Community-Based Policing Is a Long Process, Experts Say : Law enforcement: The concept could take 10 years to implement, they tell a council hearing. It is a key Christopher Commission proposal.
Law enforcement experts said Thursday that it could take a decade to fully implement a key Christopher Commission proposal for improving relations and trust between the Los Angeles Police Department and the communities it serves.
The commission has recommended that the 8,300-member department expand its “community-based policing” efforts, which emphasize crime prevention over arrests and encourage a “working partnership” between officers and residents to solve problems.
But Robert Trojanowicz, director of the National Center for Community Policing at Michigan State University, said it could take 10 to 12 years to fully convert Police Department policies.
“This is not a quick-fix solution,” Trojanowicz said after speaking to the City Council’s Ad Hoc Committee on the Christopher Commission report. “This is very hard, painstaking and sometimes costly work.”
Trojanowicz based his estimate on studies he has conducted in cities across the nation that have experimented with community-based police programs.
The biggest problem, he said, is “getting the entire community--the police department, elected officials, community leaders, and the media--to buy into it and have confidence that it will work.”
Former Los Angeles Police Chief Tom Reddin agreed and told the committee that “10 years is not that long a time . . . for a program as massive as the one we are talking about.”
Those assessments discouraged council members at the hearing, including Mark Ridley-Thomas and Zev Yaroslavsky, who said that “the more we debate it without making a decision, the longer it will take to get it done.”
But another expert who testified before the panel, James Lasley, a professor at Cal State Fullerton’s School of Criminal Justice, warned against moving too quickly to establish programs that he said can be a “two-edged sword.”
Lasley said community-based policing could “concentrate power in the hands of a few complainers who convey details of their neighbors’ personal lives to police.”
“It’s a Big Brother effect,” Lasley said, “and it can turn citizens against citizens.”
The Christopher Commission concluded that by rewarding officers for “hard-nosed” law enforcement policies, the LAPD has become alienated from some of the communities it serves. A siege mentality will be be created, the commission said, if the department fails to broaden its attempts at community-based policing.

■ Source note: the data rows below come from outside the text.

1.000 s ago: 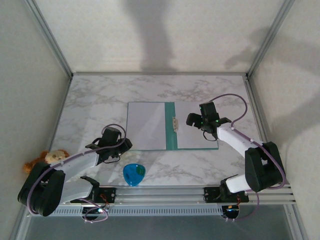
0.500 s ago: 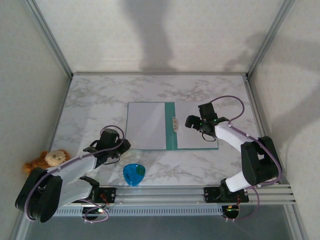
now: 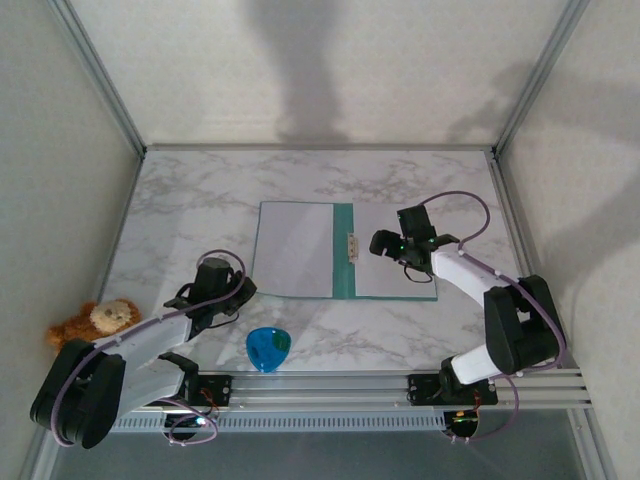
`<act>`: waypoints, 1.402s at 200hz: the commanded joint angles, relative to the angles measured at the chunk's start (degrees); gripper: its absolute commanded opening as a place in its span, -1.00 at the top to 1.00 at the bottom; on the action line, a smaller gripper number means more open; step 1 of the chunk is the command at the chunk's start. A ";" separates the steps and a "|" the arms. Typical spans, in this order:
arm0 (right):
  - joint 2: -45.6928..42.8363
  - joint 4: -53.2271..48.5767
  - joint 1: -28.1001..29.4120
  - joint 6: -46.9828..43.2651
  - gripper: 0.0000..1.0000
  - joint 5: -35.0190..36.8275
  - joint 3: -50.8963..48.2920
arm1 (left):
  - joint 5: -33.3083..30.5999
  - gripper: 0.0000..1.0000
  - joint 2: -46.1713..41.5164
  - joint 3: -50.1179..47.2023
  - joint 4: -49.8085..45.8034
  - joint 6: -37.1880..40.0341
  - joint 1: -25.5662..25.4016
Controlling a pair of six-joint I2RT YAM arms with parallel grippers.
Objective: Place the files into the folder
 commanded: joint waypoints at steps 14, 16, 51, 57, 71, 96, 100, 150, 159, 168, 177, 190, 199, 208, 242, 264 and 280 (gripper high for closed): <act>-4.57 -3.73 -0.33 -0.69 -0.85 -1.32 2.14 | -4.12 1.00 -3.92 0.91 0.12 2.73 0.70; -4.84 -3.85 -0.28 -0.66 -0.85 -1.43 2.30 | -4.44 1.00 -4.21 1.13 -0.29 2.97 0.69; -9.19 -6.62 -0.27 -1.81 -0.86 -1.79 4.07 | -11.93 1.00 -8.27 8.01 -10.95 8.13 0.70; -9.76 -7.16 -0.31 -2.04 -0.86 -2.06 4.43 | -13.11 1.00 -8.74 9.15 -13.01 9.13 0.69; -10.67 -8.49 -0.33 -2.41 -0.86 -2.63 5.27 | -15.46 1.00 -8.61 12.94 -17.42 11.55 0.69; -11.50 -10.33 -0.24 -2.86 -0.86 -4.22 6.76 | -20.12 1.00 -6.97 19.09 -24.51 15.60 0.73; -11.58 -10.60 -0.21 -2.89 -0.86 -4.49 6.94 | -20.76 1.00 -6.72 20.06 -25.45 16.05 0.70; -12.51 -12.77 -0.27 -3.70 -0.86 -6.04 8.32 | -27.38 1.00 -4.26 33.57 -36.68 22.37 0.34; -12.66 -12.96 -0.25 -3.73 -0.86 -6.09 8.41 | -28.81 1.00 -3.74 35.77 -38.45 23.07 -0.16; -12.80 -12.99 -0.33 -3.88 -0.86 -6.15 8.38 | -30.52 1.00 -3.34 37.60 -39.78 23.40 -0.72; -12.92 -13.05 -0.23 -3.85 -0.86 -6.12 8.33 | -31.65 1.00 -3.01 39.18 -40.61 23.89 -1.53; -12.96 -13.19 -0.35 -3.84 -0.86 -6.15 8.24 | -34.53 1.00 -1.88 41.58 -42.39 24.48 -3.23; -13.05 -13.33 -0.29 -3.96 -0.86 -6.22 8.32 | -36.84 1.00 -0.73 43.26 -43.72 24.81 -4.41; -13.05 -13.41 -0.29 -4.04 -0.86 -6.19 8.33 | -38.82 1.00 0.47 44.74 -45.02 25.03 -5.40; -13.02 -14.04 -0.28 -4.56 -0.86 -5.94 8.59 | -45.53 1.00 4.80 49.56 -48.14 24.68 -10.25; -12.95 -14.10 -0.38 -4.64 -0.87 -5.82 8.75 | -49.53 1.00 7.71 52.43 -50.11 23.48 -14.09; -12.87 -14.15 -0.31 -4.55 -0.87 -5.73 8.76 | -52.63 1.00 10.28 54.82 -51.76 22.53 -17.73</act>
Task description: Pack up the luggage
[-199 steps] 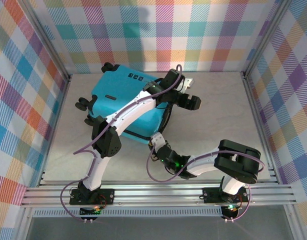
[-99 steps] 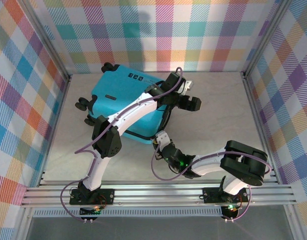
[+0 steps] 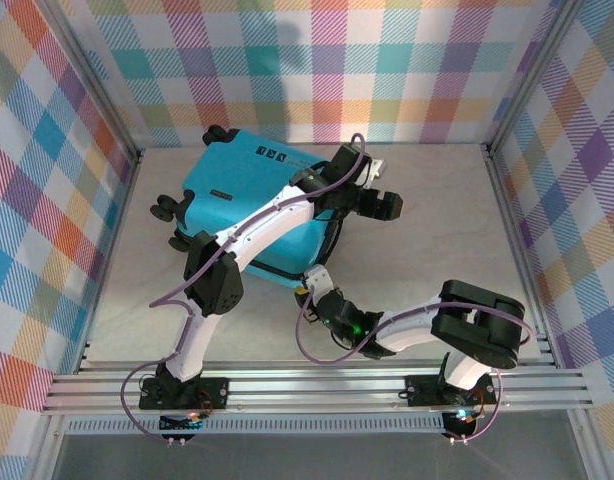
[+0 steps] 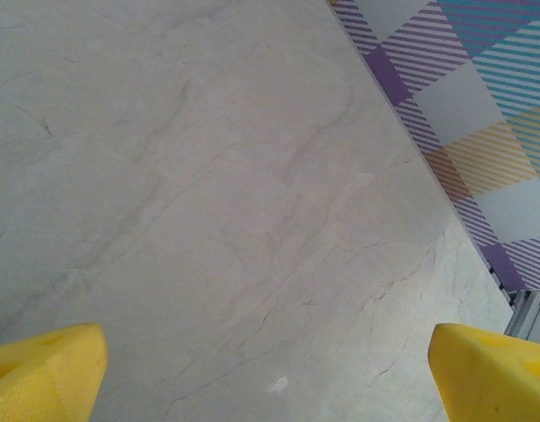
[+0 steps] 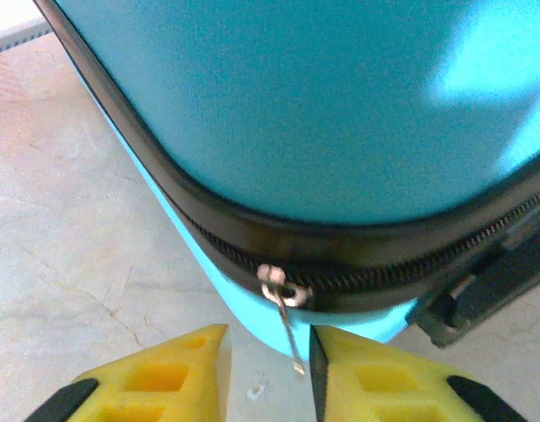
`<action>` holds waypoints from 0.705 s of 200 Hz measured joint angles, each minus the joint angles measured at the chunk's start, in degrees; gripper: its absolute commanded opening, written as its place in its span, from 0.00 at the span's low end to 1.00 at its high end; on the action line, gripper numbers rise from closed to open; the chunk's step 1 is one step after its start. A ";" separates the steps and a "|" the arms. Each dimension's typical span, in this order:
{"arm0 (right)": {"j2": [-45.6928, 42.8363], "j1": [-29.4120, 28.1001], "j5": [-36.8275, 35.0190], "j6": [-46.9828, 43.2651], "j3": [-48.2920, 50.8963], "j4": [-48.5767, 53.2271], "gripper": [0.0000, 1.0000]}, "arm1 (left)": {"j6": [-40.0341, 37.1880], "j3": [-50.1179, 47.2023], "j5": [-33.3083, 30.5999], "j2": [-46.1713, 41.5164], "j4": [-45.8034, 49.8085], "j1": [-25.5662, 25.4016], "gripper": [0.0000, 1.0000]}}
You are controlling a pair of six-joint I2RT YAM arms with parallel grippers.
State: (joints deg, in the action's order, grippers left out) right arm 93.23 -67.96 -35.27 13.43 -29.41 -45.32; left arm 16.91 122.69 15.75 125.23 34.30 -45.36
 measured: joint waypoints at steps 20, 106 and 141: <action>1.22 0.00 -0.83 0.26 -1.46 1.11 0.36 | 0.00 0.02 -0.31 0.00 0.00 0.00 0.94; 3.04 0.33 -4.37 4.26 -5.79 6.49 0.19 | 0.24 0.02 -0.37 0.00 0.00 0.00 0.94; 2.71 1.22 -4.61 6.10 -6.10 7.63 0.04 | 0.42 0.02 -0.39 0.00 -0.02 0.00 0.94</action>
State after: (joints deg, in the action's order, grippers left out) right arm 95.94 -66.74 -39.88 19.53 -35.51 -37.69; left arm 17.32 122.72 15.35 125.23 34.28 -45.36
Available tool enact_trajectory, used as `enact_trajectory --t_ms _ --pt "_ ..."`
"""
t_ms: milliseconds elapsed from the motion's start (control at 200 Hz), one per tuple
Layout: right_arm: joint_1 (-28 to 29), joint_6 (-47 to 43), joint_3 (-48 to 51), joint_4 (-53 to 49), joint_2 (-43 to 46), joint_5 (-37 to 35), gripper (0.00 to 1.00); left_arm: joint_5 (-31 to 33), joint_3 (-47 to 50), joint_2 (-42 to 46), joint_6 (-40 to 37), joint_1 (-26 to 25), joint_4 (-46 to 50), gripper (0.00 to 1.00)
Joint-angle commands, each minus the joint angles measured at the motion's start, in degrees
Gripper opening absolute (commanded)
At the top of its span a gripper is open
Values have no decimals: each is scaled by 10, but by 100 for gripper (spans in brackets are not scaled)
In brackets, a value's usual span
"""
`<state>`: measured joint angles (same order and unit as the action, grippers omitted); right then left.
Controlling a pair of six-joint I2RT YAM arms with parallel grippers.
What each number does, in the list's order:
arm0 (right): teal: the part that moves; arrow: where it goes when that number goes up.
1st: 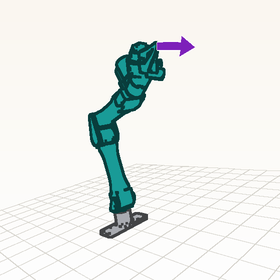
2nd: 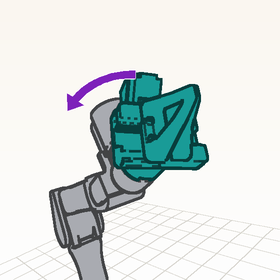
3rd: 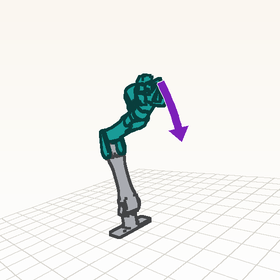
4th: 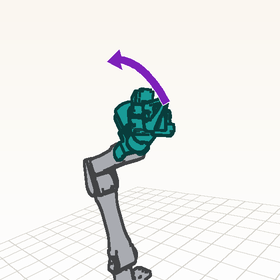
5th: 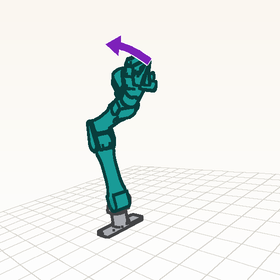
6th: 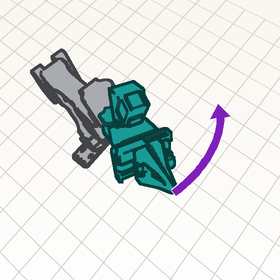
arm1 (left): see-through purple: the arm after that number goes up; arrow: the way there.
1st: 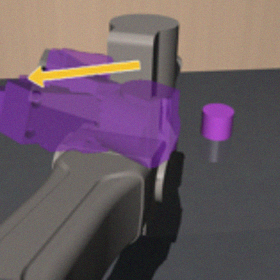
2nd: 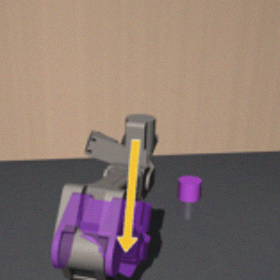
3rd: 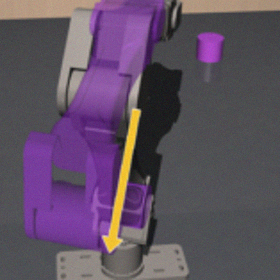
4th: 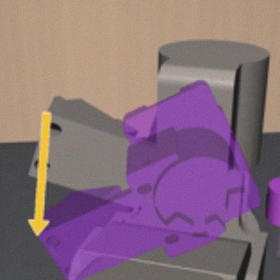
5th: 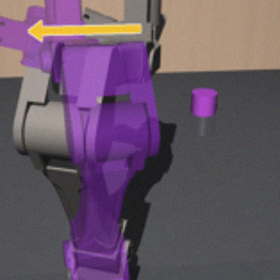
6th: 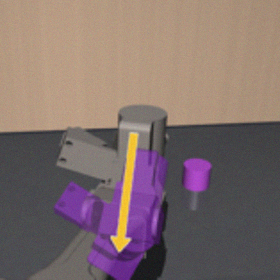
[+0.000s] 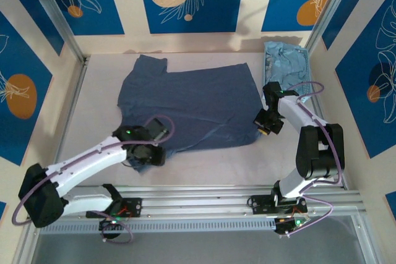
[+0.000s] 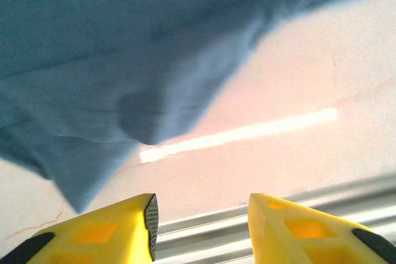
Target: Fold and stack the t-shirts
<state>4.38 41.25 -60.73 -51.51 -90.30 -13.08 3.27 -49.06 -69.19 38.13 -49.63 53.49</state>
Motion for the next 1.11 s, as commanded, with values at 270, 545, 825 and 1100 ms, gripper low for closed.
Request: enact_trajectory --t_ms 270,545,825,1100 --pt "-8 -8 2 -8 -3 14 0 133 -48 -187 -69 -66 -29 43" --pt "-10 -8 -5 -8 -8 16 0 125 -52 -227 -89 -66 -62 22" --pt "-10 -6 -8 -7 -13 17 0 135 -52 -234 -91 -67 -50 25" --pt "-12 -7 -10 -7 -16 18 0 153 -40 -237 -99 -63 -45 26"
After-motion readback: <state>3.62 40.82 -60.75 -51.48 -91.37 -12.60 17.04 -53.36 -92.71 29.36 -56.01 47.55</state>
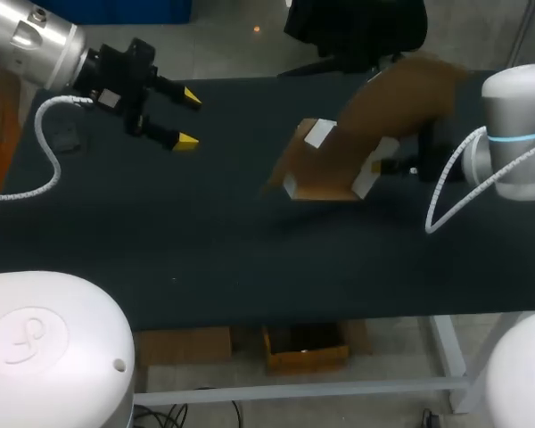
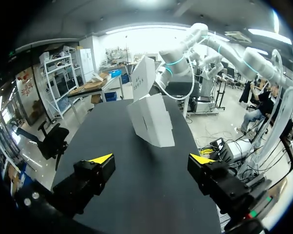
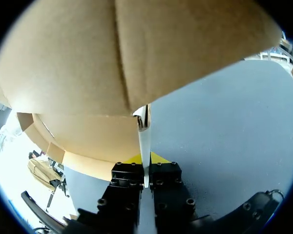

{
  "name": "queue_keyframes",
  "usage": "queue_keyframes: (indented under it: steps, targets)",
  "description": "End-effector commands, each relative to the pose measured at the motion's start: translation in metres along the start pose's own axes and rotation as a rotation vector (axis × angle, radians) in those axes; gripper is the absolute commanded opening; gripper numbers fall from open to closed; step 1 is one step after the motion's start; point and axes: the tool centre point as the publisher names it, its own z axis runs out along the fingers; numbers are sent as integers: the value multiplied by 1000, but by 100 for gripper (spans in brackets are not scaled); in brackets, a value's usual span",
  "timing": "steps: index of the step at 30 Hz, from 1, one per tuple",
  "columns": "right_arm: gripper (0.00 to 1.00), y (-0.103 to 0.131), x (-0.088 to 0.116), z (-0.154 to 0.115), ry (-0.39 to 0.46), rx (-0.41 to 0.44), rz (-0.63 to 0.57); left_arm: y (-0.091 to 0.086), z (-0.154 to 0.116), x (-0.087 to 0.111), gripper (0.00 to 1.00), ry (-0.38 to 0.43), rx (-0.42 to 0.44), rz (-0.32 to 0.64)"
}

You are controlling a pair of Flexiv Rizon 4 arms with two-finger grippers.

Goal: Assemble the packaging by folding the flat box into shape, placing the metal phone stand inside, and closing the box properly

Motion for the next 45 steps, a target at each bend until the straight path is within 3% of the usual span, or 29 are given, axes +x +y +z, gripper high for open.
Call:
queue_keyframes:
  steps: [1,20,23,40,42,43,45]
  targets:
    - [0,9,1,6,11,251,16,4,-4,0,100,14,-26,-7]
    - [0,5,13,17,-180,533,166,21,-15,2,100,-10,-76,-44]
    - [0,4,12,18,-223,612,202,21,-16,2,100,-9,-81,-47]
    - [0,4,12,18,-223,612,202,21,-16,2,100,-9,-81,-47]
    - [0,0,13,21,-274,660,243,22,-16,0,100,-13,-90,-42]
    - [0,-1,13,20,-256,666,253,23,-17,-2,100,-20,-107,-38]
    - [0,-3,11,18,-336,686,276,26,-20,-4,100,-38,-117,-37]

Officer Stephanie Tisdale of the LAPD’s Valley Bureau told the panel that persuading local residents “to become my eyes and ears” was the key to ridding one Canoga Park street of drug dealers. “It wouldn’t have worked if I had tried to do it myself,” Tisdale said.
Bolstered by such successes, Valley Bureau Deputy Chief Mark Kroeker told the committee that he has launched a wide range of community-based policing programs in the San Fernando Valley.
Kroeker’s efforts were praised by Ad Hoc Committee Chairman Marvin Braude, who said the campaign revealed “a great deal of citizen participation and partnership in the Valley.”
“When we encourage citizen participation, the first consequence is more complaints and a heavier workload for officers,” Braude said. “But in the long run, it is better.”
A month ago, Braude’s committee endorsed a dozen Christopher Commission proposals dealing with the selection, hiring and removal of a chief of police--most of which will require changes in the City Charter.
Among others things, the committee approved placement before voters of charter amendments that would empower the mayor to appoint a chief of police and limit a chief to two five-year terms.
Now, the committee is reviewing six other key issues raised by the Christopher Commission report ranging from racism to the use of excessive force.
The next public hearing is scheduled for Sept. 26 and will deal with recruitment and field training of police officers, Braude said.
In a related matter, a coalition of community leaders, police officials and educators planned to hold a “community mobilization conference” today at the Los Angeles Convention Center with a goal of teaming Police Department division commanders with community leaders to devise long-term anti-gang strategies.
“In the past we expected law enforcement to handle the gang problem all by themselves,” said Steve Valdivia, executive director of Community Youth Gang services, which is co-sponsoring the conference. “But in certain portions of South-Central and East Los Angeles we found that when law enforcement actively cooperates with residents, magic happens.”